Sur place, la volaille est en panique, essayant de fuir (en vain) à travers les mailles du grillage.
Une grosse masse de plumes gît au sol : il y a eu tentative d’homicide sur Léon, le coq, qui heureusement a pu échapper à l’assaillant, mais en y laissant une bonne part de son panache caudal et de son plumage de croupion.

J’inspecte partout : toutes les poules sont là, en état de stress intense, mais indemnes. C’est Léon qui a été la cible unique de l’attaque. Mais comment est-ce possible ? Et pas la moindre trace de l’intrus ! J’examine les alentours immédiats du poulailler… et là-bas, au loin, à l’entrée de la propriété, je vois une tête de renard. Je le fixe dans les yeux, il soutient mon regard, puis disparaît. Serait-ce lui le coupable ? Ou s’agit-il d’une coïncidence ?
Si le poulailler s’appelle Fort-Knox, c’est parce que nous avons fait en sorte que les prédateurs les plus fréquents sur le secteur – les renards, pour ne pas les nommer – ne puissent y pénétrer.
Ici, les goupils sont légion, et il n’est pas rare d’en croiser, principalement la nuit, mais aussi de jour pendant la période où la femelle allaite les petits et où le mâle doit chasser pour toute la famille.

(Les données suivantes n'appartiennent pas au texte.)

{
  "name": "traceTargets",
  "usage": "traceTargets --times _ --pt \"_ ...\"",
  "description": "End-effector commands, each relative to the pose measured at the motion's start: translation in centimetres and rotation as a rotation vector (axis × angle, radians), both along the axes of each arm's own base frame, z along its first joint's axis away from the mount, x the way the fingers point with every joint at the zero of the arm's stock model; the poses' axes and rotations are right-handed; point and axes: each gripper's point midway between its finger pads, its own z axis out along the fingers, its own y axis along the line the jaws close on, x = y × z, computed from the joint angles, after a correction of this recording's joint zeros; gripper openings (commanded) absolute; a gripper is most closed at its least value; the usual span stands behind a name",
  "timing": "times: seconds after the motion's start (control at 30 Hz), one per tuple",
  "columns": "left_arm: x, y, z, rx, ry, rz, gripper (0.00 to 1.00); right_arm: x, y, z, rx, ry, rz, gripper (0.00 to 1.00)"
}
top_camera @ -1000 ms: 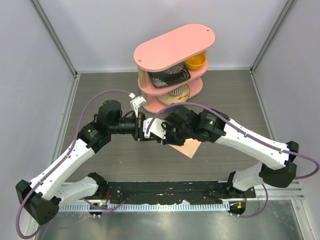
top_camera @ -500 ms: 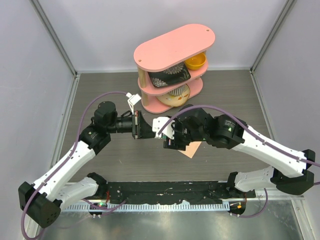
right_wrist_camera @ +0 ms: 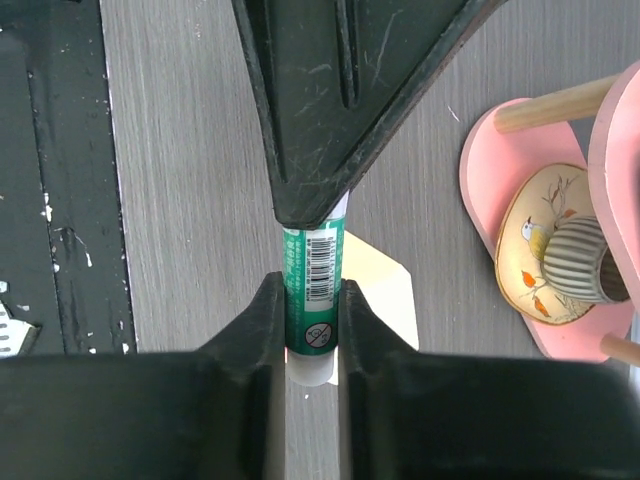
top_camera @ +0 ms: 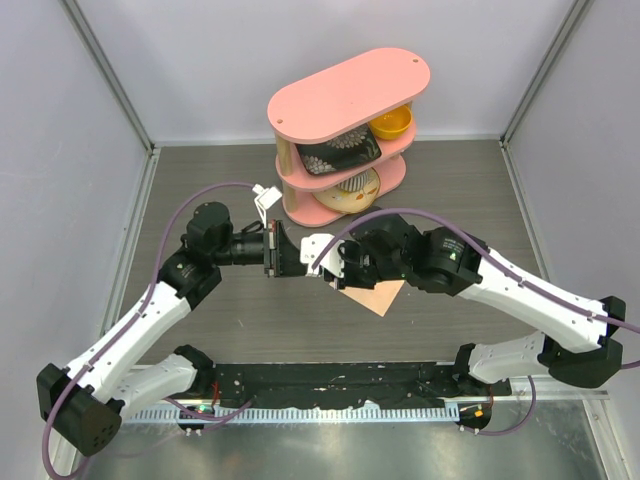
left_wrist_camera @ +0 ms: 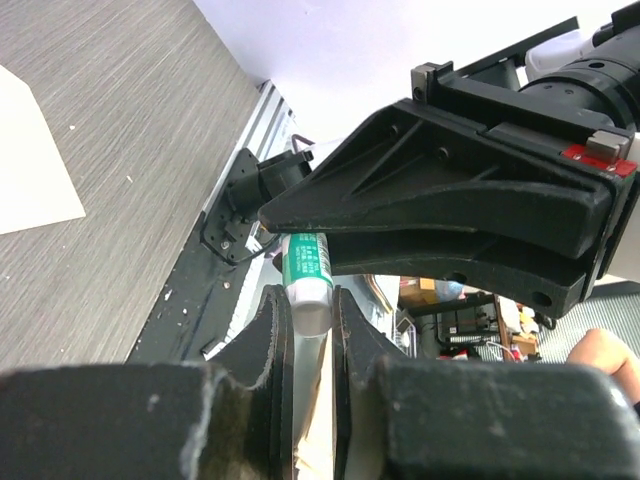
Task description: Place the letter into the envelope and seal it
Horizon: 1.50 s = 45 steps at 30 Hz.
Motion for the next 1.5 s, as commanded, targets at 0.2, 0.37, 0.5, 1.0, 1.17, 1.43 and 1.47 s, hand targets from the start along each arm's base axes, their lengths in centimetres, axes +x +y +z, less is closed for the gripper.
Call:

Lorsque nous nous sommes installés et que nous avons pris les premières poules sur la ferme, nous n’envisagions pas de les laisser en captivité : nous ouvrions le poulailler le matin et le refermions le soir, pensant (naïvement) que cela était suffisant pour assurer la sécurité des gallinacées.
Mais après trois « disparitions » (seule la poule disparaissait, ses plumes restaient apparemment sur place) et un flagrant délit, il était impératif de revoir notre système de fonctionnement.
Deux choix s’offraient à nous : soit nous déclarions une guerre totale à la gent vulpine, lui promettant du plomb, du sang et des larmes, soit nous trouvions une solution permettant une cohabitation sinon amicale, du moins neutre.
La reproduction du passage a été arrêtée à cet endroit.